Exercise
Your job with the data below is to output exactly the lines from the one holding "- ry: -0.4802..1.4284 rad" down to the one holding "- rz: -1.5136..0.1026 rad", both included, and no others.

Provided data
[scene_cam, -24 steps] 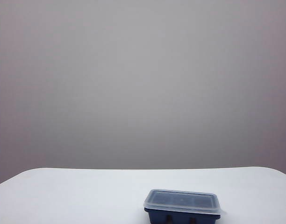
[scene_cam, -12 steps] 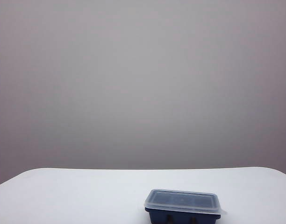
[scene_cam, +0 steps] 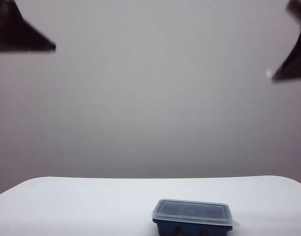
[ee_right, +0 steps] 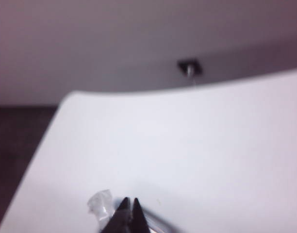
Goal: Pick up the ice cube tray, remove its lid, and then place both the tray and the lid back on the table.
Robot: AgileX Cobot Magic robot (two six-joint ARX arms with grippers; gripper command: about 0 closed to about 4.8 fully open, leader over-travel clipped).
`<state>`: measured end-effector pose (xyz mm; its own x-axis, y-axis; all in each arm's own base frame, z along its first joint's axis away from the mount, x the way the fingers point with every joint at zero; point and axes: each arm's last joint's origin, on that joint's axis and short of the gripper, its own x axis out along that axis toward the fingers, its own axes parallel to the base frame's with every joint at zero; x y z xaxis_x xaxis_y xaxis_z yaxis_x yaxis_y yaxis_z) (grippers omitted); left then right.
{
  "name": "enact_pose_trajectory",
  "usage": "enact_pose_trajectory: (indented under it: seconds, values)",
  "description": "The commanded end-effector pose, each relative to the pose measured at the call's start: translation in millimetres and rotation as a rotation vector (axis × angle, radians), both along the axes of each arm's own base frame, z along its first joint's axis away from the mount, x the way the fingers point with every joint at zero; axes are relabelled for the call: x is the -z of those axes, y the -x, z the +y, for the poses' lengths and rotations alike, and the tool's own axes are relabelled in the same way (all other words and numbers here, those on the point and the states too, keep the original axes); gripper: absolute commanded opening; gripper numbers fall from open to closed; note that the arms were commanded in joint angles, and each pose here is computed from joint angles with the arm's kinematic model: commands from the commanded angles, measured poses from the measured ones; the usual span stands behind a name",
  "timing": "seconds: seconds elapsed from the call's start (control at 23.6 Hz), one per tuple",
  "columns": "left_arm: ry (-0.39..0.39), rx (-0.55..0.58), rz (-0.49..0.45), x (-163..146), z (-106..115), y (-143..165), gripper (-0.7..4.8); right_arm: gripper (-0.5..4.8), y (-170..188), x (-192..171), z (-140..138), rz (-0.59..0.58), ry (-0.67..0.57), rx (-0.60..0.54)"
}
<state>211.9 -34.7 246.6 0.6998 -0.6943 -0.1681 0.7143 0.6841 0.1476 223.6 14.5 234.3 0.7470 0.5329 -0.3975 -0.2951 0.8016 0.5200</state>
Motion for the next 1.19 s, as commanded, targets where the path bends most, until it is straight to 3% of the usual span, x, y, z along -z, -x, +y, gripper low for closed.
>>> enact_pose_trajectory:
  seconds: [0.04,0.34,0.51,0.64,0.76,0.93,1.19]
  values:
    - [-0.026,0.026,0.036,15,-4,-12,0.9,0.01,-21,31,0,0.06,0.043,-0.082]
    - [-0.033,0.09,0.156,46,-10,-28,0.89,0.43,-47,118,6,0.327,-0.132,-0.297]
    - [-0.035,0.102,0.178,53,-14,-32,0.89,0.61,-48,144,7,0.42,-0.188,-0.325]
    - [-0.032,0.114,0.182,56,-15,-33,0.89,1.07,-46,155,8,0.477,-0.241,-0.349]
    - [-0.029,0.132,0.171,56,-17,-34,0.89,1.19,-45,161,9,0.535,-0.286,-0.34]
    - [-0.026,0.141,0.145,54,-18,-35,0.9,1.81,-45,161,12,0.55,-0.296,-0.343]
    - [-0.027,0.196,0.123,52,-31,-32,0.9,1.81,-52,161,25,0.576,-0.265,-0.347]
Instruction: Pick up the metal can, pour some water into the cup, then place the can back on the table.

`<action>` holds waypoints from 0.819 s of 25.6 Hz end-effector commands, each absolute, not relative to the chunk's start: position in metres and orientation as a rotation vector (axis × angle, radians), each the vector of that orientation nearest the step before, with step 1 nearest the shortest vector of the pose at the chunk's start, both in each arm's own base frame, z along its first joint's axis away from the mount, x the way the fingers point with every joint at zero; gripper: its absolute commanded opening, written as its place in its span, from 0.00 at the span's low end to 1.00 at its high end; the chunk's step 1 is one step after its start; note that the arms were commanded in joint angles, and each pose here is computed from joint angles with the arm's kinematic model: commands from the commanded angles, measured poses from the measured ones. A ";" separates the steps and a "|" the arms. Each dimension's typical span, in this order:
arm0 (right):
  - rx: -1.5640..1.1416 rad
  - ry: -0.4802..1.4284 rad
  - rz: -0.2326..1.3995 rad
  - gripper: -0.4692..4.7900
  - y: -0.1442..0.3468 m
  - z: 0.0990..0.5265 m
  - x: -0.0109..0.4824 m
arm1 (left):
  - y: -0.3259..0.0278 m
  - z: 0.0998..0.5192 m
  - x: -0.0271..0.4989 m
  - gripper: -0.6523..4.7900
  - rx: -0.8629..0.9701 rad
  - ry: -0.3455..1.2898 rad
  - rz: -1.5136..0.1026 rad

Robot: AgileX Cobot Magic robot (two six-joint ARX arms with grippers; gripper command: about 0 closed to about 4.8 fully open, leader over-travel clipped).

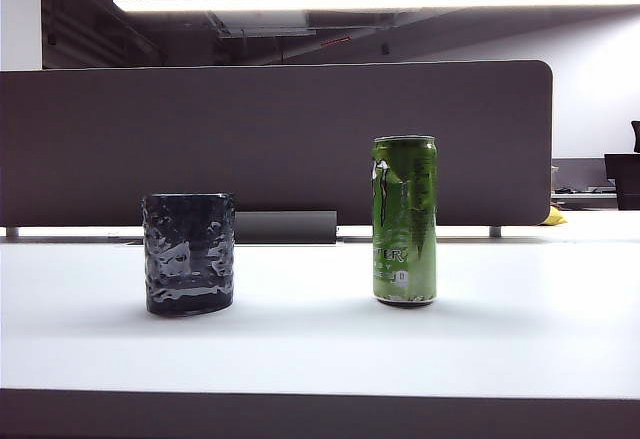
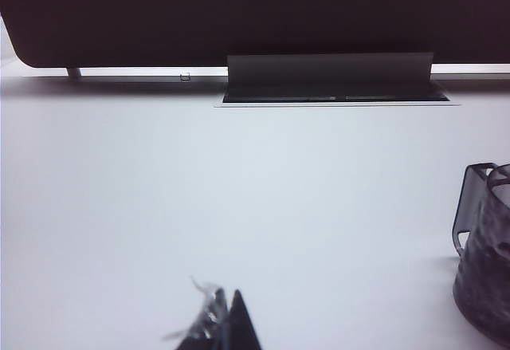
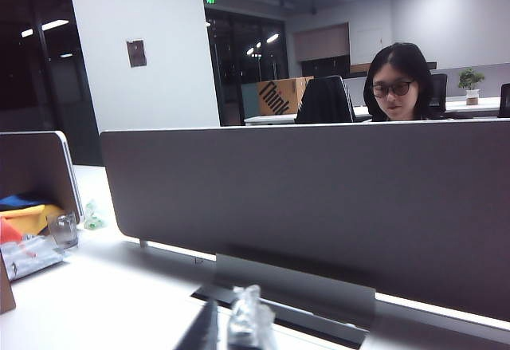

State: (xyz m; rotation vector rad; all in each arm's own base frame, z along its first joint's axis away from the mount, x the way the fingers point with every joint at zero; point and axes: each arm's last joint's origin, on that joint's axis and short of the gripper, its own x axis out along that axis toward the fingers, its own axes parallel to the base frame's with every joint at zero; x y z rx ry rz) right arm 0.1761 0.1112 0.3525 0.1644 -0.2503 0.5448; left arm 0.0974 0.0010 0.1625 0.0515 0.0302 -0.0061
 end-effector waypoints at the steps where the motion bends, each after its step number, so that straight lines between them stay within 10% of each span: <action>1: 0.126 -0.236 0.491 0.08 0.103 0.357 0.165 | 0.001 0.164 0.097 0.11 0.052 0.016 -0.008; 21: 0.126 -0.217 0.413 0.09 0.090 0.361 0.150 | 0.001 0.164 0.097 0.11 0.052 0.016 -0.008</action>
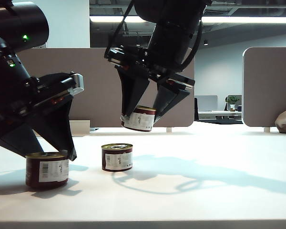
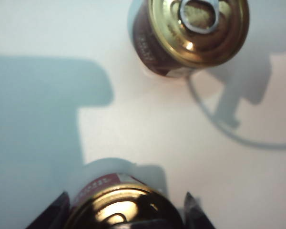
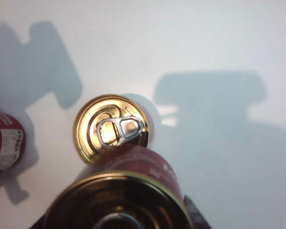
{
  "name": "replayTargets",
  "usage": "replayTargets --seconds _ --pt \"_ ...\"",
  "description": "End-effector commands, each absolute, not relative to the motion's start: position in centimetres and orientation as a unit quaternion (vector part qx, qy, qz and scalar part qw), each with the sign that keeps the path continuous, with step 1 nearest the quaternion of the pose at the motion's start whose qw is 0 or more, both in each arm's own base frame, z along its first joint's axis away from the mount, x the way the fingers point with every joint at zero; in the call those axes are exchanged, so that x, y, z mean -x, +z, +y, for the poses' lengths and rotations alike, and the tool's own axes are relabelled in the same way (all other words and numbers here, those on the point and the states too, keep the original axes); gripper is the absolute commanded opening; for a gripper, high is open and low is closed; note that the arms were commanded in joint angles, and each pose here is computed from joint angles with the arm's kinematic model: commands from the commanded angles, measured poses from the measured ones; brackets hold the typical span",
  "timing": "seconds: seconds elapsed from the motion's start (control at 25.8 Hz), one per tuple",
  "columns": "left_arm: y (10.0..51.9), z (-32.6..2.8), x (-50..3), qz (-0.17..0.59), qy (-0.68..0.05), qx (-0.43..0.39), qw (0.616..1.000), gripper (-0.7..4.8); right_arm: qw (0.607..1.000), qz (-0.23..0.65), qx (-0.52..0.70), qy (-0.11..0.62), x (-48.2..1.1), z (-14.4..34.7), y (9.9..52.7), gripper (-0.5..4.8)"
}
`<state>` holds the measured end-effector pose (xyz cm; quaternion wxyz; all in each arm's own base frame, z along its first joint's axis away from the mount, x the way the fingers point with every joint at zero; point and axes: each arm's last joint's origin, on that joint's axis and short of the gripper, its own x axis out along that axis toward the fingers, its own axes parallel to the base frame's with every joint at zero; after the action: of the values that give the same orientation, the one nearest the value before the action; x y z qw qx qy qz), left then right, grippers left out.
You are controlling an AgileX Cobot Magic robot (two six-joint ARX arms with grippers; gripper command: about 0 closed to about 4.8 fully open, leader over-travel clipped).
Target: Pick up the cans one by one and stack them together.
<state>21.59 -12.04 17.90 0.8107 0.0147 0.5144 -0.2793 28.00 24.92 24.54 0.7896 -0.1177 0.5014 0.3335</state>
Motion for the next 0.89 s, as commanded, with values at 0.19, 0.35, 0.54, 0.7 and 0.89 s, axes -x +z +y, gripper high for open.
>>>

Exercise response
  - ry: -0.4802..1.4284 rad
  - rz: -0.2326..1.3995 rad
  - gripper: -0.4692..4.7900
  - y: -0.1442..0.3468 m
  - z: 0.0990..0.5265 m
  - x: -0.0109..0.4824 m
arm1 (left):
  - y: -0.3259..0.0278 m
  - z: 0.0998..0.5192 m
  - x: -0.0271..0.4989 m
  - gripper: -0.6523..4.7900
  - rx: -0.8629..0.9701 rad
  - ry: -0.3455..1.2898 rad
  - rz: -1.5136..0.1026 rad

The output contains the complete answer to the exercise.